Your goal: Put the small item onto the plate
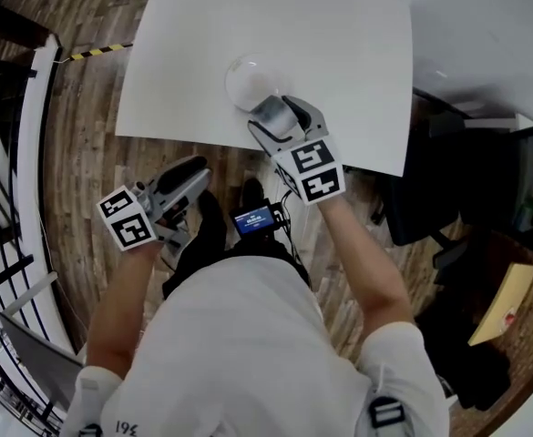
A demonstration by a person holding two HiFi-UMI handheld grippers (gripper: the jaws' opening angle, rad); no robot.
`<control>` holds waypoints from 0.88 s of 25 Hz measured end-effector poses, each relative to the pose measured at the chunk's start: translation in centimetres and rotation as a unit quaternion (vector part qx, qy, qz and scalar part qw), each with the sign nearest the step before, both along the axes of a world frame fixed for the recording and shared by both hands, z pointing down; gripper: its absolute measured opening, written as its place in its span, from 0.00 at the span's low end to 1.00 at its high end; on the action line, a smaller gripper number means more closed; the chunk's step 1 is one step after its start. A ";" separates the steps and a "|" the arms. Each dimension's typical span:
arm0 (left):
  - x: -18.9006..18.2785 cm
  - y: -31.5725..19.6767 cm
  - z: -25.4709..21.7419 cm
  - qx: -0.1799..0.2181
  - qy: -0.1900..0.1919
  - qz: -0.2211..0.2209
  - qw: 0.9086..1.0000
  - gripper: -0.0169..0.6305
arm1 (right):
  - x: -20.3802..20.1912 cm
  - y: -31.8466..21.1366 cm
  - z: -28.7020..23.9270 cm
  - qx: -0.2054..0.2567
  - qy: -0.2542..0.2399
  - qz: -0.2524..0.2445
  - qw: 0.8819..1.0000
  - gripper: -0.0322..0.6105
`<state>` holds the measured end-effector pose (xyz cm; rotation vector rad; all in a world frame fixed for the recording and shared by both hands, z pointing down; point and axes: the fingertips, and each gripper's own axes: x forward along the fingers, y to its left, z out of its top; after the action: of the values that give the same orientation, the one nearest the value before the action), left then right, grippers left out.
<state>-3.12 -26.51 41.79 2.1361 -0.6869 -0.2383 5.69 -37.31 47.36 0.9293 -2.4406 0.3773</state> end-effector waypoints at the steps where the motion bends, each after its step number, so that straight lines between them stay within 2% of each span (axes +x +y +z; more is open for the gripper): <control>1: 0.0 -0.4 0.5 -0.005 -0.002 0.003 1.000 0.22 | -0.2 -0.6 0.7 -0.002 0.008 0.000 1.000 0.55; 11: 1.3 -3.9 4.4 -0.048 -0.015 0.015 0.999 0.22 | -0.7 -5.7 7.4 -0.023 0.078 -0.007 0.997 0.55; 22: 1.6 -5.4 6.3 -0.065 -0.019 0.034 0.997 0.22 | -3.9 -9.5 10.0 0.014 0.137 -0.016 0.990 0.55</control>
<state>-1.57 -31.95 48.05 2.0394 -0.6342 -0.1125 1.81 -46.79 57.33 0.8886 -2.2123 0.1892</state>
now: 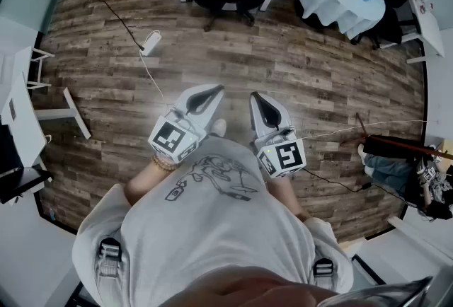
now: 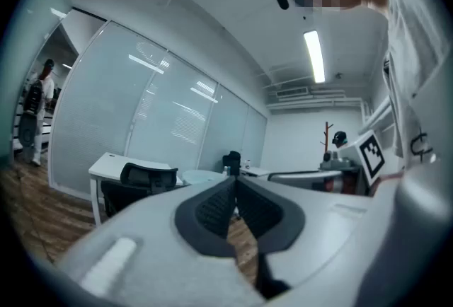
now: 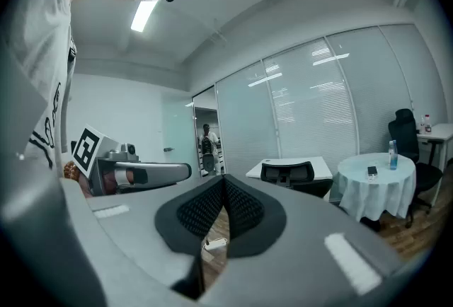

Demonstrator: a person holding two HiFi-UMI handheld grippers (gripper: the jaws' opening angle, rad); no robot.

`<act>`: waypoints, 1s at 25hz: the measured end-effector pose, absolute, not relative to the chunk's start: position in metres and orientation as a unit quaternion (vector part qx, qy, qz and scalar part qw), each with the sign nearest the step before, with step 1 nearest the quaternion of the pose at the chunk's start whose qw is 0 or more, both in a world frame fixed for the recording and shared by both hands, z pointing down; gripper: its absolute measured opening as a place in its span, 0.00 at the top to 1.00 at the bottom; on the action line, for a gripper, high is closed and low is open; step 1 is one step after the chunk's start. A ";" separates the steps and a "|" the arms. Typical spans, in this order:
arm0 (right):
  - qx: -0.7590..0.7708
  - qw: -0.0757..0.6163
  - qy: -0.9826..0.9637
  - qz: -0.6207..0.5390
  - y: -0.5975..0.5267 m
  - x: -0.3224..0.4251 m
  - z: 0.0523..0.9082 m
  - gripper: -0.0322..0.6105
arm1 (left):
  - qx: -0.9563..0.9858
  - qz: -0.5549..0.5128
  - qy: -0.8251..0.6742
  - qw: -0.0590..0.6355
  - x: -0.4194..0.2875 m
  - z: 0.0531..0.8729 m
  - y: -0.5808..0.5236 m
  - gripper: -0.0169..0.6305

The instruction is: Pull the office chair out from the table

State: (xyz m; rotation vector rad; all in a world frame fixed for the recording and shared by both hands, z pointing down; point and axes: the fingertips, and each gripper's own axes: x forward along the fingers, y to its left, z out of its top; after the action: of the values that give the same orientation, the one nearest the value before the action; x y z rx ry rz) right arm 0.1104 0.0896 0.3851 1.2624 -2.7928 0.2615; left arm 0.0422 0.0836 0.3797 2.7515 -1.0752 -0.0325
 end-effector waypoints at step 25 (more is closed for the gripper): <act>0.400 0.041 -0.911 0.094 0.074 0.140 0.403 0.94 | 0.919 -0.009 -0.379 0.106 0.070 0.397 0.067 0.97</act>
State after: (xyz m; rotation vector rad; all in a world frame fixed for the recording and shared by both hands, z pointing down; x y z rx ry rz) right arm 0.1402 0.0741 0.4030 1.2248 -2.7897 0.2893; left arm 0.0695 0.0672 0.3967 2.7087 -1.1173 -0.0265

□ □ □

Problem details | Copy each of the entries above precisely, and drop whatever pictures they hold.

Answer box |
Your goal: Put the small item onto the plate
A demonstration by a person holding two HiFi-UMI handheld grippers (gripper: the jaws' opening angle, rad); no robot.
`<control>` holds waypoints from 0.88 s of 25 Hz measured end-effector poses, each relative to the pose measured at the chunk's start: translation in centimetres and rotation as a unit quaternion (vector part qx, qy, qz and scalar part qw), each with the sign nearest the step before, both along the axes of a world frame fixed for the recording and shared by both hands, z pointing down; gripper: its absolute measured opening, written as its place in its span, from 0.00 at the span's low end to 1.00 at its high end; on the action line, a smaller gripper number means more closed; the chunk's step 1 is one step after its start. A ";" separates the steps and a "|" the arms. Each dimension's typical span:
arm0 (left):
  - x: -18.9006..18.2785 cm
  - y: -31.5725..19.6767 cm
  - z: -25.4709..21.7419 cm
  - qx: -0.1799..0.2181
  - qy: -0.1900..0.1919
  - qz: -0.2211..0.2209
  - qw: 0.9086..1.0000
  - gripper: -0.0169..0.6305
arm1 (right):
  - x: -20.3802..20.1912 cm
  - y: -31.8466..21.1366 cm
  - z: -28.7020..23.9270 cm
  - qx: -0.2054..0.2567
  - qy: -0.2542..0.2399
  - qz: -0.2524..0.2445
  - qw: 0.8819..1.0000
  - gripper: -0.0322..0.6105
`<state>` holds the measured end-effector pose (xyz cm; rotation vector rad; all in a world frame fixed for the recording and shared by both hands, z pointing down; point and axes: the fingertips, and each gripper's own axes: x forward along the fingers, y to its left, z out of its top; after the action: of the values that give the same orientation, the one nearest the value before the action), left then right, grippers left out.
<state>-3.12 -26.51 41.79 2.1361 -0.6869 -0.2383 5.69 -37.31 47.36 0.9293 -2.4406 0.3773</state> end-effector waypoints at the steps where the motion bends, each after its step number, so that straight lines between them stay within 2% of each span (axes +x +y +z; more is open for the gripper): <control>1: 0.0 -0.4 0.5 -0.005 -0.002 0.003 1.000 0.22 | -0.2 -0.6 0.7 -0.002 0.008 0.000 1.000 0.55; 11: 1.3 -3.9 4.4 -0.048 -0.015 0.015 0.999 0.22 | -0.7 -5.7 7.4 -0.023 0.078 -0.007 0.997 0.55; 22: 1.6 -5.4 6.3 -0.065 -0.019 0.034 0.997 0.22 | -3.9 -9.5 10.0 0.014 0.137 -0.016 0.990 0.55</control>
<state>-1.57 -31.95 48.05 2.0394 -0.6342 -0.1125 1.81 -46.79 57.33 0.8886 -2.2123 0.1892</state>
now: 
now: 
now: 

Demonstrator: a person holding two HiFi-UMI handheld grippers (gripper: the jaws' opening angle, rad); no robot.

`<act>`: waypoints, 1s at 25hz: the measured end-effector pose, absolute, not relative to the chunk's start: position in metres and orientation as a unit quaternion (vector part qx, qy, qz and scalar part qw), each with the sign nearest the step before, with step 1 nearest the quaternion of the pose at the chunk's start whose qw is 0 or more, both in a world frame fixed for the recording and shared by both hands, z pointing down; gripper: its absolute measured opening as a place in its span, 0.00 at the top to 1.00 at the bottom; on the action line, for a gripper, high is closed and low is open; step 1 is one step after the chunk's start. A ";" separates the steps and a "|" the arms. Typical spans, in this order:
arm0 (right):
  - qx: -0.7590..0.7708
  - qw: -0.0757..0.6163
  - qy: -0.9826..0.9637
  - qz: -0.6207..0.5390
  - y: -0.5975..0.5267 m
  - x: -0.3224..0.4251 m
  - z: 0.0523..0.9082 m
  - gripper: -0.0322..0.6105
arm1 (left):
  - qx: -0.9563..0.9858
  - qz: -0.5549..0.5128
  - qy: -0.8251..0.6742
  - qw: -0.0590..0.6355
  - x: -0.4194..0.2875 m
  - z: 0.0531..0.8729 m
  - y: -0.5808..0.5236 m
  - gripper: -0.0169..0.6305

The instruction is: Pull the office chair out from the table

State: (xyz m; rotation vector rad; all in a world frame fixed for the recording and shared by both hands, z pointing down; point and axes: the fingertips, and each gripper's own axes: x forward along the fingers, y to its left, z out of its top; after the action: of the values that give the same orientation, the one nearest the value before the action; x y z rx ry rz) right arm 0.1104 0.0896 0.3851 1.2624 -2.7928 0.2615; left arm 0.0422 0.0836 0.3797 2.7515 -1.0752 -0.0325
 end-effector waypoints at step 25 (more is closed for the gripper): <act>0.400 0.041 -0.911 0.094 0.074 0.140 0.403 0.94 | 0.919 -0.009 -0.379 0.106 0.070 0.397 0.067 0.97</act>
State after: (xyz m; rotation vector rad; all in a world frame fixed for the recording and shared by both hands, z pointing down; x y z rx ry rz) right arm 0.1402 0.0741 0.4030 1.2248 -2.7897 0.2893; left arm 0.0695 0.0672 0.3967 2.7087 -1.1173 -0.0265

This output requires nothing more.